Bazin introduit un ongle noir et long dans son tuyau auditif et butine un chargement de miel dans ses portugaises… Il regarde son butin, s’essuie après la banquette de ma calèche et hausse les épaules.

— Écoutez, déclare-t-il. J’suis t’un homme carré !

J’approuve.

— Il m’a semblé…

— Alors je vous dis l’authentique vérité, s’pas ?

— Merci.

— Eh ben, l’Laurent c’tétait z’une vraie peau de vache !

Libéré par cette révélation, il se met à puiser dans ses fosses nasales. Le résultat est plus substantiel que celui des étiquettes.

— Qu’appelez-vous une peau de vache, Bazin ?

Il me considère non sans surprise.

— Vous voyez ce que je veux dire ? Mauvais avec les inférieurs et une vraie m… avec les supérieurs, quoi !

— Je vois…

— Sa gonzesse, la Charlotte, le faisait grimper au mur rien qu’en z’élevant la voix !

Il brame :

— Arrêtez, j’suis t’arrivé !

Je stoppe devant un bistrot à la terrasse accueillante. D’autant plus accueillante qu’elle est déserte.

— On boit un petit apéro ?

Il sursaute :

— Vous z’alors, v’z’êtes pas fier !

— Il n’y a pas de quoi l’être non plus, riposté-je avec sincérité.

Nous nous attablons. Lorsque le taulier vient prendre la commande, c’est d’une voix ostentatoire que Bazin me demande :

— Qu’est-ce que vous z’allez prendre, monsieur le commissaire ?

Manière de montrer à son bistrot qu’il est noté chez les huiles !

— Un petit Cinzano, dis-je.

— Et pour moi un coup de rouquin, décide-t-il.

Il me sourit.

— C’est pas Laurent qu’aurait trinqué avec z’un subordonné. Et pourtant il n’avait pas de quoi faire le fiérot… Parce que sur le plan n’honnêteté !..

— Ah ! oui…

— Je voudrais pas z’êtes méchant ; d’autant plus qu’il est mort… Mais c’était un combinard… La petite enveloppe, il aimait ça… Vous voyez ce que je veux dire ? Accommodant z’il était avec les ceusses qu’avaient de quoi cramer !

Tiens, tiens, tiens, comme font les gens qui ont de la conversation… Voilà qui jette un jour intéressant sur la personnalité de mon défunt collègue.

Je vide mon godet, imité par Bazin et j’ordonne au patron de changer les draps.

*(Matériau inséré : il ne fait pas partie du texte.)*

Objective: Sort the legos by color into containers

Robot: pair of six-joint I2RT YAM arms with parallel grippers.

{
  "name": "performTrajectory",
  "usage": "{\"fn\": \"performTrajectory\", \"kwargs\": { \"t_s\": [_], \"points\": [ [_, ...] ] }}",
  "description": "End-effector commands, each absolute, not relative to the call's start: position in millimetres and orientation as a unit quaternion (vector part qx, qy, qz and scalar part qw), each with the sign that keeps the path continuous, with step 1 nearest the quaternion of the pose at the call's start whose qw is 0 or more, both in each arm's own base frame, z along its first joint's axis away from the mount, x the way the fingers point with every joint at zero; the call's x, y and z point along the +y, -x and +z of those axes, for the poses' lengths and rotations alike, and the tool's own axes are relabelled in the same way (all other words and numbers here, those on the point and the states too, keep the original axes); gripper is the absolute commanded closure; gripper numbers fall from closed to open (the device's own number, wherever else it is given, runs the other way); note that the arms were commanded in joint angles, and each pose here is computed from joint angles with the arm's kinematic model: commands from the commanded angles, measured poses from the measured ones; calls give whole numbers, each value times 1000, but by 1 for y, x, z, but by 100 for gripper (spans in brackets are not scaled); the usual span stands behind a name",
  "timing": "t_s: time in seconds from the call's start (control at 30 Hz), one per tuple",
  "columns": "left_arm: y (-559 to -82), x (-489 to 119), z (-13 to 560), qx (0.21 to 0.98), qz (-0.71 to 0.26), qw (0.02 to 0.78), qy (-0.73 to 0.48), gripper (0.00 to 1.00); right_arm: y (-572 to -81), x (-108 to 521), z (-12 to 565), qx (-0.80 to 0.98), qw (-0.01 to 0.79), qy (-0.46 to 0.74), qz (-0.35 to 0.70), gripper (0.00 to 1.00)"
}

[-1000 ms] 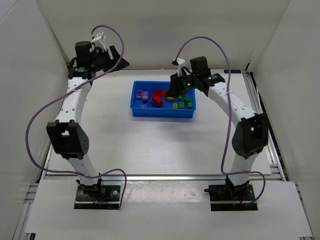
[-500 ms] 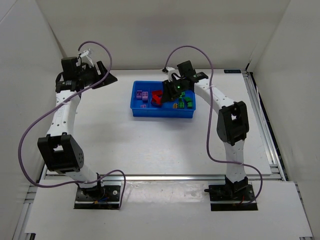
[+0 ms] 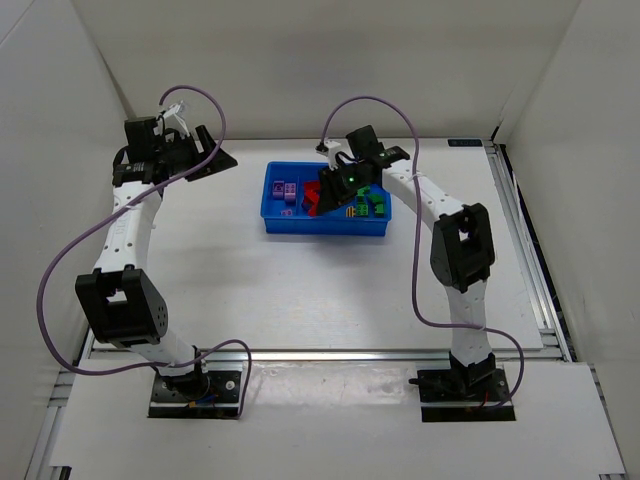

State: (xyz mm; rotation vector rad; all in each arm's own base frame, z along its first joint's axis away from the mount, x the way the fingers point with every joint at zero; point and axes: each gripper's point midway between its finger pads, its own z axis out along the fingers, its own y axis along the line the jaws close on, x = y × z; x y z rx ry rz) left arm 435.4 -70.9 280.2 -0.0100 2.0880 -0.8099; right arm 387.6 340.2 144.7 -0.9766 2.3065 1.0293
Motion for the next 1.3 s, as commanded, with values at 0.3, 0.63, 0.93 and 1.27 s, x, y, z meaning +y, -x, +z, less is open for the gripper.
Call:
{"fn": "performTrajectory", "kwargs": {
  "t_s": [0.3,0.63,0.93,1.27],
  "points": [
    [-432,-73,300,827,-336,450,-9,25,-412,345,136,837,221,335,372,97],
    [-435,-72,294,828,-342,443,-9,25,-437,355,149,822,255,331,388,97],
    [-435,-72,291,830,-341,440,-7,25,-463,362,141,819,281,332,374,96],
    [-435,-72,288,832,-346,435,-1,25,-476,360,124,827,284,330,355,95]
  ]
}}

— Dites-moi, Bazin, cette histoire Viaud…

— Oui ?

— Elle me tracasse. Vous avez, votre collègue et vous-même…

— Mathieu !

— Quoi ?

— Mon collègue : il s’appelait Mathieu !

— On s’appelle comme on peut ! Vous avez, disais-je, amené l’espion à Laurent. Qu’a dit celui-ci en vous voyant entrer ?

Bazin réfléchit.

— Il a demandé ce dont quoi qu’il s’agissait.

— Et vous le lui avez dit ?

— … turellement !

— Et alors ?

— Il nous a demandé de sortir… L’est resté seul avec Viaud… Et un sacré moment, je vous l’annonce…

— Et z’après ?

— Il nous a dit de ne pas z’ébruiter, comme je vous l’ai dit hier…

— Et les autorités militaires sont venues prendre livraison du client ?

Bazin secoue la tête.

— Non… C’est Laurent qui l’a emmené en voiture…

— Il était seul ?

— Seul avec Viaud, oui, confirme le moustachu en trempant son balai-brosse dans de l’aramon.